Eight feet of 4 embalmed cadavers were used for this study. Posterior ankle endoscopy (Zone 1 FHL tendoscopy) was performed with posteromedial and posterolateral portals. A 4.0-mm metal rod was inserted into the Zone 2 tendon health through the posteromedial portal. The distance between the posteromedial portal and the posterior tibial nerve was measured with the ankle in neutral position. Then, the shortest distance between the posterior tibial nerve and the rod was measured with the ankle in three positions: 20 degrees plan-tarflexion, neutral, and the 20 degrees dorsiflexion.

RESULT

The average distance between the posterior tibial nerve and the posteromedial portal was 9.3 mm. The average shortest distance between the posterior tibial nerve and the metal rod was 5 mm with the ankle in 20 degrees dorsiflexion.

CONCLUSION

Ankle dorsiflexion brings the posterior tibial nerve in contact with the arthroscope during Zone 2 tendoscopy.

CLINICAL RELEVANCE

In order to avoid potential nerve injury during Zone 2 FHL tendoscopy, ankle dorsiflexion should be avoided.

摘要

背景

FHL 经关节内镜检查术已被描述为一种微创方法,用于治疗某些疾病或辅助某些手术。
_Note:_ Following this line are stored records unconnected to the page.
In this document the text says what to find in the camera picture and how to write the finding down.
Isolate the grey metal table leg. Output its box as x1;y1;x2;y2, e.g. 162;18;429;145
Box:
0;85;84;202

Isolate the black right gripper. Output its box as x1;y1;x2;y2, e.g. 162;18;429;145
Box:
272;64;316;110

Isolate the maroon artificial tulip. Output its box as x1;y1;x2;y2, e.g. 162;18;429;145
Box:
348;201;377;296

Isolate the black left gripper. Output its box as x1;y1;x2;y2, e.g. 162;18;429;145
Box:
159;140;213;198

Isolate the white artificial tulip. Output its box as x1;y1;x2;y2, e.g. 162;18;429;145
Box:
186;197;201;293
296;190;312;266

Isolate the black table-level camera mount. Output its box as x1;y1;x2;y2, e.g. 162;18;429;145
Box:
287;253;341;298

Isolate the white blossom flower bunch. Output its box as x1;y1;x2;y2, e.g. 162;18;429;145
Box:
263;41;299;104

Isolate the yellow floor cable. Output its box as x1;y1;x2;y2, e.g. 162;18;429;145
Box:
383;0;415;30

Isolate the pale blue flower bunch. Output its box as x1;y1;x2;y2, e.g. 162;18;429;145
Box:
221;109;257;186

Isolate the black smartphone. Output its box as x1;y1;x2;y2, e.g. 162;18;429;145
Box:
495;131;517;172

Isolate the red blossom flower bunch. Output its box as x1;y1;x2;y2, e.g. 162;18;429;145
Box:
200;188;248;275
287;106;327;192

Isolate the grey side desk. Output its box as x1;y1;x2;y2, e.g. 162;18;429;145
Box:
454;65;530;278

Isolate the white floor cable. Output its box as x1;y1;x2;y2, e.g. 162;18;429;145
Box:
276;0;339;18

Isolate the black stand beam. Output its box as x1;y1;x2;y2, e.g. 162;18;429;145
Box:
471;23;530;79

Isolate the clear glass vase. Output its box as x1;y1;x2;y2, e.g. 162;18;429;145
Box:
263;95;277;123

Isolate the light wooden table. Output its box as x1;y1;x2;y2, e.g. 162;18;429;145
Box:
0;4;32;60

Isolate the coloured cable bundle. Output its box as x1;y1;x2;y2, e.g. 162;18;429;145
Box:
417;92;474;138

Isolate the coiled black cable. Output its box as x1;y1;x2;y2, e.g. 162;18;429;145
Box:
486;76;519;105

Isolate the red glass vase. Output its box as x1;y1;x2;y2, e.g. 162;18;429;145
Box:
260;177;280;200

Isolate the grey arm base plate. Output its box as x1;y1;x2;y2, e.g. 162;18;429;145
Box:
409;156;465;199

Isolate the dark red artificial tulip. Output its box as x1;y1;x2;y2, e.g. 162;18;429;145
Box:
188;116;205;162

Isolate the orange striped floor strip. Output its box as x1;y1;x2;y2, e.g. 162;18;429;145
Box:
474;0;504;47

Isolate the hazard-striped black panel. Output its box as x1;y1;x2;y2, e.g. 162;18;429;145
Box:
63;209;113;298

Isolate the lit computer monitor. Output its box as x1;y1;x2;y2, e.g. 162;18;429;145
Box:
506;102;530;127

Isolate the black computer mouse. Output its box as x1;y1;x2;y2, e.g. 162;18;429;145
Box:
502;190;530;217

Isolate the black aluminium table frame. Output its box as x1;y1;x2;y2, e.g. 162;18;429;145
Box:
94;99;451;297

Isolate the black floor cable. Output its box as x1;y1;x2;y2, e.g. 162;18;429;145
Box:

我们遇到了外侧足底神经神经麻痹,因此我们在尸体模型中研究了在 2 区 FHL 屈肌腱鞘内镜检查中导致外侧神经损伤的原因。

材料和方法

本研究使用了 4 具防腐尸体的 8 只脚。后踝关节内镜检查(1 区 FHL 经关节内镜检查术)通过后内侧和后外侧入路进行。通过后内侧入路将 4.0mm 金属棒插入 2 区肌腱健康部位。在踝关节中立位时测量后内侧入路与胫后神经之间的距离。然后,在踝关节处于 20 度跖屈、中立和 20 度背屈这三个位置时,测量胫后神经与棒之间的最短距离。

结果

胫后神经与后内侧入路之间的平均距离为 9.3mm。当踝关节处于 20 度背屈时,胫后神经与金属棒之间的最短距离平均为 5mm。

结论

踝关节背屈使胫后神经在 2 区经关节内镜检查时与关节镜接触。

临床意义

为了避免在 2 区 FHL 经关节内镜检查时潜在的神经损伤,应避免踝关节背屈。